Em contraposição, nas democracias constitucionais consolidadas, a anistia costuma surgir como uma medida excepcional, subordinada a um sistema de responsabilização e à exigência de verdade histórica. A aplicação desse modelo requer o cumprimento de requisitos como a confissão, o reconhecimento público dos crimes e o compromisso com a não repetição.
O contraste entre os modelos reflete a diferença entre anistias impostas e anistias construídas com base em valores constitucionais e na participação social. A legitimidade democrática de uma anistia está diretamente ligada à transparência do processo e à sua consonância com os direitos das vítimas.
No Brasil, a anistia de 1979 foi incorporada ao ordenamento jurídico sem qualquer discussão pública ampla, sem consulta às vítimas e sem compromisso institucional com a apuração dos fatos. Essa característica a aproxima mais das anistias autoritárias do que das experiências democráticas de justiça de transição.

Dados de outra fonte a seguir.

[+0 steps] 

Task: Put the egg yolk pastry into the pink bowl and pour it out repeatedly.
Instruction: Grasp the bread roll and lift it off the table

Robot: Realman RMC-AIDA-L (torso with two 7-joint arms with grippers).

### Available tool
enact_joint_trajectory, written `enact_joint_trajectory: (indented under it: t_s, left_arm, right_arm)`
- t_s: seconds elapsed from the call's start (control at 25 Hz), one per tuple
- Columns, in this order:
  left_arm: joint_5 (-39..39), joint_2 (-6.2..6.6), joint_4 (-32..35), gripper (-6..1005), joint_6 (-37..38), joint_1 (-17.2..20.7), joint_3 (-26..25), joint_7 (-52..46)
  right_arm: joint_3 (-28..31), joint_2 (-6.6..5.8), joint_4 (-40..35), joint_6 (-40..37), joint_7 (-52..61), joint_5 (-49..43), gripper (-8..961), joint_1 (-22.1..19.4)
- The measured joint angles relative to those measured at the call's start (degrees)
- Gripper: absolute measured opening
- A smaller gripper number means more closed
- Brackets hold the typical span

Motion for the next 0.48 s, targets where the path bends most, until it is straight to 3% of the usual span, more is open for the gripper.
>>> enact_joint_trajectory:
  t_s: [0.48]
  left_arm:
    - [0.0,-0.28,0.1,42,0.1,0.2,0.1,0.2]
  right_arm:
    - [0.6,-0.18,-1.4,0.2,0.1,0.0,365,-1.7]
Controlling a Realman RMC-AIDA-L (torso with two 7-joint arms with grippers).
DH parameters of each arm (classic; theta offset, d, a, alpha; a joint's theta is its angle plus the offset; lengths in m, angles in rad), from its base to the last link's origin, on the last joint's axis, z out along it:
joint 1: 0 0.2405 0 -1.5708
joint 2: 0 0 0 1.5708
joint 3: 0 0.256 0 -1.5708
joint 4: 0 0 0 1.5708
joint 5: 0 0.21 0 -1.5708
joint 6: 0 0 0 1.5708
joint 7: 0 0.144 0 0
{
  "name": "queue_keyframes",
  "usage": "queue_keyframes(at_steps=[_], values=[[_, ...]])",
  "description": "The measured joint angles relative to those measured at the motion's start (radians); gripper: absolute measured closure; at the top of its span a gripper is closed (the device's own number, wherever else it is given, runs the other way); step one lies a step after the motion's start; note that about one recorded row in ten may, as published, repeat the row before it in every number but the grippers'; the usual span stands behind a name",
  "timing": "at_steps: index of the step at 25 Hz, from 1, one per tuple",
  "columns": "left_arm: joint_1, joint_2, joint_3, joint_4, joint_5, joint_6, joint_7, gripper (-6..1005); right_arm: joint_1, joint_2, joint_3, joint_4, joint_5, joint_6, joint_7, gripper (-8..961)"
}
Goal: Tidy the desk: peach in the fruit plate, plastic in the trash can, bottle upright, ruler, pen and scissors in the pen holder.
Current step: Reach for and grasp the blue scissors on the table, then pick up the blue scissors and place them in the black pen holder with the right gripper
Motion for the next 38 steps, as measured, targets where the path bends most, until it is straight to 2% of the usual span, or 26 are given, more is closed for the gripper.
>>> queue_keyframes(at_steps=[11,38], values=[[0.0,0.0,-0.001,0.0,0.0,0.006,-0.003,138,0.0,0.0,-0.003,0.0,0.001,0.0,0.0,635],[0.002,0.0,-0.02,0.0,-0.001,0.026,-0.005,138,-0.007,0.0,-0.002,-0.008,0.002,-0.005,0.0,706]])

Mesmo após a redemocratização, o Estado brasileiro manteve a vigência dessa anistia como um pacto tácito entre o novo regime e os remanescentes do regime militar. Esse pacto foi reforçado por decisões do Supremo Tribunal Federal e pela ausência de políticas de reparação e memória consistentes.
A cultura da impunidade, portanto, não é apenas uma herança autoritária, mas também uma construção da democracia brasileira, que optou por não confrontar plenamente os crimes do passado. Tal escolha institucional teve consequências profundas na configuração das forças de segurança, do sistema penal e do próprio Judiciário.
Diversos relatórios internacionais apontam que a continuidade de práticas violentas por parte do Estado brasileiro, especialmente nas periferias urbanas, é uma expressão da impunidade institucionalizada. A ausência de responsabilização histórica fortalece a repetição de padrões autoritários sob o verniz democrático.
A anistia, nesse sentido, não pode ser compreendida apenas como um ato jurídico isolado. Ela deve ser analisada como um elemento estruturante da forma como o Estado lida com sua história de violência, com as vítimas e com as demandas por justiça e reparação.
A superação da anistia autoritária no Brasil não passa apenas por sua revogação formal, mas pela reconstrução dos sentidos da justiça e da democracia, com centralidade nas vítimas, valorização da memória coletiva e efetivação dos compromissos assumidos pelo país no plano internacional.